- _Work request_
Copy out exactly the lines below that run from the one holding "This is labelling" to the one holding "If you would", keeping both of those lines and no others.

╭─ Exercise data

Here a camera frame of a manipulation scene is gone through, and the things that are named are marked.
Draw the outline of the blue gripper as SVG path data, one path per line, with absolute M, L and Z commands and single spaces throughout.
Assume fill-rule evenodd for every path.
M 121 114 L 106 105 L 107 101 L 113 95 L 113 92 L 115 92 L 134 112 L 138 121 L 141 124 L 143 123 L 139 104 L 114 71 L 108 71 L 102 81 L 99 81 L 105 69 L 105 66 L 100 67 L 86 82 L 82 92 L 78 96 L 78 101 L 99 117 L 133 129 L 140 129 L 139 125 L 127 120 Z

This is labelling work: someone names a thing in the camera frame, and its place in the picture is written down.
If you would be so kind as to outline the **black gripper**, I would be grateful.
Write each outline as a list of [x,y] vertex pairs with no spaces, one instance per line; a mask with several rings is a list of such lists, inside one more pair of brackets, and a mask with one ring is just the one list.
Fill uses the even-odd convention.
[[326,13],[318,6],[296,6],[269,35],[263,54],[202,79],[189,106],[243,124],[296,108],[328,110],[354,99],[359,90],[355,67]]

╰─
╭─ Exercise data

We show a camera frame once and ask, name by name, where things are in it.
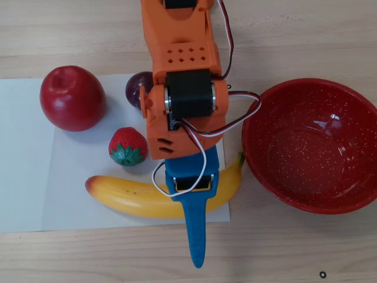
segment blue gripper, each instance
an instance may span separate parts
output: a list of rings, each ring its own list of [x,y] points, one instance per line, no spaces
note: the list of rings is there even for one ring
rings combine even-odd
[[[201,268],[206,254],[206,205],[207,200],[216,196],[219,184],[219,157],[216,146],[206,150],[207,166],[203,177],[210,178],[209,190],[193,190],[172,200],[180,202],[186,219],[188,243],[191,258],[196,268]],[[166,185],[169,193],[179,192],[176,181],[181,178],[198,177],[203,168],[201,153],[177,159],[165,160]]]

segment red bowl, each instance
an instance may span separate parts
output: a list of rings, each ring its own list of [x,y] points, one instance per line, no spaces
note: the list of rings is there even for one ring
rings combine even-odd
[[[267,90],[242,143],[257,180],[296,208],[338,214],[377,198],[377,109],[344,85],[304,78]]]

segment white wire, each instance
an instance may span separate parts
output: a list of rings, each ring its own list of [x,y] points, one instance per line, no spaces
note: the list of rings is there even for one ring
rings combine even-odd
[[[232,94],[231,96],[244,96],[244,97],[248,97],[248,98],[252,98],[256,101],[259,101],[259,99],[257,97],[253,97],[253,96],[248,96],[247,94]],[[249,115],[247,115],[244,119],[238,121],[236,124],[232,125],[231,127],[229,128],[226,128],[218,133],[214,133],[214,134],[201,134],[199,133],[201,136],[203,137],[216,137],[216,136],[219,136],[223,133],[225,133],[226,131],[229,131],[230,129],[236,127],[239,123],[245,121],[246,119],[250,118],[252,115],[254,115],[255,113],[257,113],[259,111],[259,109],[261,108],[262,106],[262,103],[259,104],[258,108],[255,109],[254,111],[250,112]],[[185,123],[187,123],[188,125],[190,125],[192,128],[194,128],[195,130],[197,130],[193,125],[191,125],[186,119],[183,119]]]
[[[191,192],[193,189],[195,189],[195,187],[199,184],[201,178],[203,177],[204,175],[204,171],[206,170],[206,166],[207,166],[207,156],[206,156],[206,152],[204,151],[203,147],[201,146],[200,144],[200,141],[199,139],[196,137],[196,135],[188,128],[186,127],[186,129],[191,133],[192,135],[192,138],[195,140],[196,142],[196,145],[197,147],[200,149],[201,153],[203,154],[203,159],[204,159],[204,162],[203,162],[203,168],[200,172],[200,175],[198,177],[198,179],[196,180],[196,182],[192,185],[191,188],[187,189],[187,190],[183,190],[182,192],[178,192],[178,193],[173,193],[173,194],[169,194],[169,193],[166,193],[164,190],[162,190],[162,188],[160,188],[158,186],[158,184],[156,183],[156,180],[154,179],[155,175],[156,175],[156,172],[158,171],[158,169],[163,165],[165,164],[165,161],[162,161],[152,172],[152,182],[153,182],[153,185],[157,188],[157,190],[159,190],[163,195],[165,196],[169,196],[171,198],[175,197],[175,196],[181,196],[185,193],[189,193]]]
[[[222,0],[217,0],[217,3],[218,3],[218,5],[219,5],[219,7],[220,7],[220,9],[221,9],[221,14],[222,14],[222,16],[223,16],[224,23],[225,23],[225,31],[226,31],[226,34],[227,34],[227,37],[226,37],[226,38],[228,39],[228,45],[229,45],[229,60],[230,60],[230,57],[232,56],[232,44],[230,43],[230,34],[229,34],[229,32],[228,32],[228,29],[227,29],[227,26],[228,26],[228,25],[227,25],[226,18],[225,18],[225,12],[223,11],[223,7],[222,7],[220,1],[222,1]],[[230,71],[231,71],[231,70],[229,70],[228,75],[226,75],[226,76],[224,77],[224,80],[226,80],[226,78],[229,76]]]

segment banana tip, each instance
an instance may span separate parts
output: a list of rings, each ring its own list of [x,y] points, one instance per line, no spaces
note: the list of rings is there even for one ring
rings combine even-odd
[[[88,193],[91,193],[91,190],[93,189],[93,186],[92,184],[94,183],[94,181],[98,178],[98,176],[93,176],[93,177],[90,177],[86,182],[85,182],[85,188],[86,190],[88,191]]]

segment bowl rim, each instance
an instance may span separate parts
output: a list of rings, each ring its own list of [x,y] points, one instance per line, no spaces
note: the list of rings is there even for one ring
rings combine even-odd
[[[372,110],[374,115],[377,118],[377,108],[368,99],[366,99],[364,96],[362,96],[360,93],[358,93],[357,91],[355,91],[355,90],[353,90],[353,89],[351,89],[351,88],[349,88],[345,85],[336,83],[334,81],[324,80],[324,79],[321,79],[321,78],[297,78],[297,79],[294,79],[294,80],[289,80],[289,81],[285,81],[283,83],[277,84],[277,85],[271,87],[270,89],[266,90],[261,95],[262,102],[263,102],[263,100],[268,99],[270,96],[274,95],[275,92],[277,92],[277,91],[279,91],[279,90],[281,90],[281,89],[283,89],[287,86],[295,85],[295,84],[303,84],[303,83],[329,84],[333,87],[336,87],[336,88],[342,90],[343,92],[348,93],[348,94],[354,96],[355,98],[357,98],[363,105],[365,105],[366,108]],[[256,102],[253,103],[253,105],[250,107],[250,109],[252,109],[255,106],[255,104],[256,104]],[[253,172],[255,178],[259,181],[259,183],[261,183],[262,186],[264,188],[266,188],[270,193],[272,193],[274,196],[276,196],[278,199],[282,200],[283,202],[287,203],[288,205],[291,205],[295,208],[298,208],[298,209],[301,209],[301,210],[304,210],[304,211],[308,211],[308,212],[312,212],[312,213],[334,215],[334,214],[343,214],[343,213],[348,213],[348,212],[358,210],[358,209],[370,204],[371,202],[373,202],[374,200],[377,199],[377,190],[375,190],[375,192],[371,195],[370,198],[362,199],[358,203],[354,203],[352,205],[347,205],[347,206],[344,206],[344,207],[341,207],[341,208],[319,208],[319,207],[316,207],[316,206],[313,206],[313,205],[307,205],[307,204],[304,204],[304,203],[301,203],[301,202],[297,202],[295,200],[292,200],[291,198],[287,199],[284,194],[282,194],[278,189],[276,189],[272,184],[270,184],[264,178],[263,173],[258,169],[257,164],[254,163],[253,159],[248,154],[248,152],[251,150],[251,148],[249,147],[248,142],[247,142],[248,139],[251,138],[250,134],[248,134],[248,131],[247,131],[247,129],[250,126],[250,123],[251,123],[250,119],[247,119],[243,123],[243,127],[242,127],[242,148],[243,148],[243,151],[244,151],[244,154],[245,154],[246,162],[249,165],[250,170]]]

╰─

- _Completed exercise_
This is labelling work: someone names a thing in the camera frame, and its place in the picture is written down.
If you would be so kind as to outline the **black gripper**, I would be grateful.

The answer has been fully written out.